- Task requirements: Would it be possible to reproduce every entry exactly, please?
====
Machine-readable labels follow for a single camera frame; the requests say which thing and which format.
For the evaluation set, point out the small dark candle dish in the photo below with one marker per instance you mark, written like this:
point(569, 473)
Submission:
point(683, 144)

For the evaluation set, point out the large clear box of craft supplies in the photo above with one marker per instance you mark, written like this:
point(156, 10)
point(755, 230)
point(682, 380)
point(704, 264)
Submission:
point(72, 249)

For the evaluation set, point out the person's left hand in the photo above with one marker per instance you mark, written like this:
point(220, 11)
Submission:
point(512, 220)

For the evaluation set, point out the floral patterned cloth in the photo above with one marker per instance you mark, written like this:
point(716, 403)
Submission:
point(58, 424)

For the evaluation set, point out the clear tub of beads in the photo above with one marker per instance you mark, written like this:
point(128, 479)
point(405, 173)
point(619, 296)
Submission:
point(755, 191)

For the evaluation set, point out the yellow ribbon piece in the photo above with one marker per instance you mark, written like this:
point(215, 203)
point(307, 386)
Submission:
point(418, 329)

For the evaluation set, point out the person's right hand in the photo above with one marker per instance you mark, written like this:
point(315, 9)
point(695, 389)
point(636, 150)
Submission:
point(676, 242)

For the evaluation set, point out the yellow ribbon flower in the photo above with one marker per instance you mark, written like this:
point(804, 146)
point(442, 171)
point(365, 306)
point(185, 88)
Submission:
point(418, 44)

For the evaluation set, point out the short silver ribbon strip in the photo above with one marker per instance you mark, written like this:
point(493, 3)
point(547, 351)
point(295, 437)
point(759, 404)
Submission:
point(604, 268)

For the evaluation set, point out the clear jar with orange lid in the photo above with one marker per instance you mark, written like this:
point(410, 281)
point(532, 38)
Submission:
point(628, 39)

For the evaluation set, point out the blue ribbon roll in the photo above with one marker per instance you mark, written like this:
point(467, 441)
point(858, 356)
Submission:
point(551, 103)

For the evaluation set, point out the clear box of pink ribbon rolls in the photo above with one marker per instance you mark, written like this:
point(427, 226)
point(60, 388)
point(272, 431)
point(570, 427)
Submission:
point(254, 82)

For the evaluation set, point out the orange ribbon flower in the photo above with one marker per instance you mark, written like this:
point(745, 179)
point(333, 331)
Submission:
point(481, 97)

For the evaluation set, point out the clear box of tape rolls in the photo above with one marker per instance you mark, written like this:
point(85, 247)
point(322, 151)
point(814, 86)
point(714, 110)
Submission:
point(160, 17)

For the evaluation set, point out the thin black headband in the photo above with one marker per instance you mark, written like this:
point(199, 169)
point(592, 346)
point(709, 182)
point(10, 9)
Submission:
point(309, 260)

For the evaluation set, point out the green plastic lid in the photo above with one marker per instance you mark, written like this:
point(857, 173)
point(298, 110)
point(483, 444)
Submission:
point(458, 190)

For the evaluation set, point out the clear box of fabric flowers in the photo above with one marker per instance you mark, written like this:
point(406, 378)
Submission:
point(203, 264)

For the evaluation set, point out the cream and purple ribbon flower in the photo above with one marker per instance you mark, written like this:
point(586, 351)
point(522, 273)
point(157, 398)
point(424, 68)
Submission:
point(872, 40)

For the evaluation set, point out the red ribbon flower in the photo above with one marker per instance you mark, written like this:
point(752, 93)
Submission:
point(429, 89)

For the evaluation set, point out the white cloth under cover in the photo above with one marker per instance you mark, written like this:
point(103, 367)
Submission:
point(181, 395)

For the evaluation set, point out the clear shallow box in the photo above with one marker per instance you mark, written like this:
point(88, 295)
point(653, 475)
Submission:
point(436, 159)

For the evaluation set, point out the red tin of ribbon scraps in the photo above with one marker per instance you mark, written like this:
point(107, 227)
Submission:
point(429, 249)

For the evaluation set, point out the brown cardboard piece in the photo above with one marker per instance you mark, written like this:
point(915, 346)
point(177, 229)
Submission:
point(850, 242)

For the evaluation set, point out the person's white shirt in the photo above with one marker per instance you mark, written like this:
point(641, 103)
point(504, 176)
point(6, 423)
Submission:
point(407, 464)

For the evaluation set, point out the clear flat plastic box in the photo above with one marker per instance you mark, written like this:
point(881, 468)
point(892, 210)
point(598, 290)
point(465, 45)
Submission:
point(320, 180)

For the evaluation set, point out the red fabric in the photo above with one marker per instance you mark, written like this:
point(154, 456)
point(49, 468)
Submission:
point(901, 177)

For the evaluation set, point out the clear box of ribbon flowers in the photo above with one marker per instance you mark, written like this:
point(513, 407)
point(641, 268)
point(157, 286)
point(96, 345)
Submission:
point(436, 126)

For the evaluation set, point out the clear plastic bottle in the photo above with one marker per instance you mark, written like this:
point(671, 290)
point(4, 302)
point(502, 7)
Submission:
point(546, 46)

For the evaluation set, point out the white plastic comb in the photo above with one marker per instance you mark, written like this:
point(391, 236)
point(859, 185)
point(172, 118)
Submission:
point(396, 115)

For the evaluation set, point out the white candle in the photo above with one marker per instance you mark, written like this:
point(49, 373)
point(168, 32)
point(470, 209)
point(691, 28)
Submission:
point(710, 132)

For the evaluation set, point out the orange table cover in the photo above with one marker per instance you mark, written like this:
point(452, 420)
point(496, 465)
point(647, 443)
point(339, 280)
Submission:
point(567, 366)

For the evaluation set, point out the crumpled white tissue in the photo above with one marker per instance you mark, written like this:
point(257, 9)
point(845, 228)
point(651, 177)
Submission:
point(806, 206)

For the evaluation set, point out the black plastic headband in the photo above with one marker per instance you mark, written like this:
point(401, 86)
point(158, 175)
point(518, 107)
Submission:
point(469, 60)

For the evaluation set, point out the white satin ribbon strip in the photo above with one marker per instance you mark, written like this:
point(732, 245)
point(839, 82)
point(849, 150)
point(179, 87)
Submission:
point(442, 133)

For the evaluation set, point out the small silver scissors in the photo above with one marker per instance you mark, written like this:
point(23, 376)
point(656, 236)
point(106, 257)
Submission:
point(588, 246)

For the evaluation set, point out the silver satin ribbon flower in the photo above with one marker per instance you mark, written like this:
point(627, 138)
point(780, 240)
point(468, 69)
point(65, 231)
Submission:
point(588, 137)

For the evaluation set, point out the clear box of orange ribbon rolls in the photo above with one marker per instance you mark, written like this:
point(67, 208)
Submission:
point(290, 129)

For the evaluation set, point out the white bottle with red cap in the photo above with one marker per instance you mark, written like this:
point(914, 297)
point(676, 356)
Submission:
====
- Result of this exercise:
Machine-readable labels follow for a single camera frame; the requests say which thing and which format.
For the evaluation set, point out the small dark candle dish in the photo below with one marker per instance you mark, written like this:
point(569, 473)
Submission:
point(683, 144)

For the evaluation set, point out the large clear box of craft supplies in the photo above with one marker per instance you mark, written like this:
point(156, 10)
point(755, 230)
point(682, 380)
point(704, 264)
Submission:
point(72, 249)

For the evaluation set, point out the person's left hand in the photo above with one marker per instance you mark, written like this:
point(220, 11)
Submission:
point(512, 220)

For the evaluation set, point out the floral patterned cloth in the photo above with one marker per instance you mark, written like this:
point(716, 403)
Submission:
point(58, 424)

For the evaluation set, point out the clear tub of beads in the photo above with one marker per instance you mark, written like this:
point(128, 479)
point(405, 173)
point(619, 296)
Submission:
point(755, 191)

For the evaluation set, point out the yellow ribbon piece in the photo above with one marker per instance you mark, written like this:
point(215, 203)
point(307, 386)
Submission:
point(418, 329)

For the evaluation set, point out the person's right hand in the photo above with one marker per instance you mark, written like this:
point(315, 9)
point(695, 389)
point(636, 150)
Submission:
point(676, 242)

For the evaluation set, point out the yellow ribbon flower in the photo above with one marker per instance you mark, written like this:
point(804, 146)
point(442, 171)
point(365, 306)
point(185, 88)
Submission:
point(418, 44)

For the evaluation set, point out the short silver ribbon strip in the photo above with one marker per instance you mark, written like this:
point(493, 3)
point(547, 351)
point(295, 437)
point(759, 404)
Submission:
point(604, 268)

For the evaluation set, point out the clear jar with orange lid in the photo above with one marker per instance you mark, written like this:
point(410, 281)
point(532, 38)
Submission:
point(628, 39)

For the evaluation set, point out the blue ribbon roll in the photo above with one marker per instance you mark, written like this:
point(467, 441)
point(858, 356)
Submission:
point(551, 103)

For the evaluation set, point out the clear box of pink ribbon rolls in the photo above with one marker per instance you mark, written like this:
point(427, 226)
point(60, 388)
point(272, 431)
point(570, 427)
Submission:
point(254, 82)

For the evaluation set, point out the orange ribbon flower in the photo above with one marker per instance you mark, written like this:
point(745, 179)
point(333, 331)
Submission:
point(481, 97)

For the evaluation set, point out the clear box of tape rolls in the photo above with one marker per instance you mark, written like this:
point(85, 247)
point(322, 151)
point(814, 86)
point(714, 110)
Submission:
point(160, 17)

For the evaluation set, point out the thin black headband in the photo above with one marker per instance you mark, written like this:
point(199, 169)
point(592, 346)
point(709, 182)
point(10, 9)
Submission:
point(309, 260)

For the evaluation set, point out the green plastic lid in the photo above with one marker per instance you mark, written like this:
point(857, 173)
point(298, 110)
point(483, 444)
Submission:
point(458, 190)

For the evaluation set, point out the clear box of fabric flowers in the photo above with one marker per instance you mark, written like this:
point(406, 378)
Submission:
point(203, 264)

For the evaluation set, point out the cream and purple ribbon flower in the photo above with one marker per instance you mark, written like this:
point(586, 351)
point(522, 273)
point(157, 398)
point(424, 68)
Submission:
point(872, 40)

For the evaluation set, point out the red ribbon flower in the photo above with one marker per instance you mark, written like this:
point(752, 93)
Submission:
point(429, 89)

For the evaluation set, point out the white cloth under cover in the photo above with one marker per instance you mark, written like this:
point(103, 367)
Submission:
point(181, 395)

For the evaluation set, point out the clear shallow box in the photo above with one marker per instance you mark, written like this:
point(88, 295)
point(653, 475)
Submission:
point(436, 159)

For the evaluation set, point out the red tin of ribbon scraps in the photo above with one marker per instance you mark, written like this:
point(107, 227)
Submission:
point(429, 249)

For the evaluation set, point out the brown cardboard piece in the photo above with one marker per instance you mark, written like this:
point(915, 346)
point(177, 229)
Submission:
point(850, 242)

For the evaluation set, point out the person's white shirt in the photo above with one marker per instance you mark, written like this:
point(641, 103)
point(504, 176)
point(6, 423)
Submission:
point(407, 464)

For the evaluation set, point out the clear flat plastic box in the photo above with one marker per instance you mark, written like this:
point(881, 468)
point(892, 210)
point(598, 290)
point(465, 45)
Submission:
point(320, 180)

For the evaluation set, point out the red fabric in the photo above with one marker per instance you mark, written like this:
point(154, 456)
point(49, 468)
Submission:
point(901, 177)

For the evaluation set, point out the clear box of ribbon flowers in the photo above with one marker per instance you mark, written like this:
point(513, 407)
point(641, 268)
point(157, 286)
point(96, 345)
Submission:
point(436, 126)

For the evaluation set, point out the clear plastic bottle in the photo above with one marker per instance you mark, written like this:
point(671, 290)
point(4, 302)
point(502, 7)
Submission:
point(546, 46)

For the evaluation set, point out the white plastic comb in the photo above with one marker per instance you mark, written like this:
point(391, 236)
point(859, 185)
point(172, 118)
Submission:
point(396, 115)

For the evaluation set, point out the white candle in the photo above with one marker per instance you mark, written like this:
point(49, 373)
point(168, 32)
point(470, 209)
point(691, 28)
Submission:
point(710, 132)

For the evaluation set, point out the orange table cover in the photo above with one marker per instance you mark, written like this:
point(452, 420)
point(496, 465)
point(647, 443)
point(339, 280)
Submission:
point(567, 366)

For the evaluation set, point out the crumpled white tissue in the photo above with one marker per instance you mark, written like this:
point(257, 9)
point(845, 228)
point(651, 177)
Submission:
point(806, 206)

For the evaluation set, point out the black plastic headband in the photo above with one marker per instance you mark, written like this:
point(401, 86)
point(158, 175)
point(518, 107)
Submission:
point(469, 60)

For the evaluation set, point out the white satin ribbon strip in the photo above with one marker per instance you mark, written like this:
point(732, 245)
point(839, 82)
point(849, 150)
point(179, 87)
Submission:
point(442, 133)

For the evaluation set, point out the small silver scissors in the photo above with one marker per instance you mark, written like this:
point(23, 376)
point(656, 236)
point(106, 257)
Submission:
point(588, 246)

For the evaluation set, point out the silver satin ribbon flower in the photo above with one marker per instance you mark, written like this:
point(627, 138)
point(780, 240)
point(468, 69)
point(65, 231)
Submission:
point(588, 137)

For the evaluation set, point out the clear box of orange ribbon rolls in the photo above with one marker per instance you mark, written like this:
point(67, 208)
Submission:
point(290, 129)

For the evaluation set, point out the white bottle with red cap in the photo above with one marker per instance you mark, written like this:
point(914, 297)
point(676, 356)
Submission:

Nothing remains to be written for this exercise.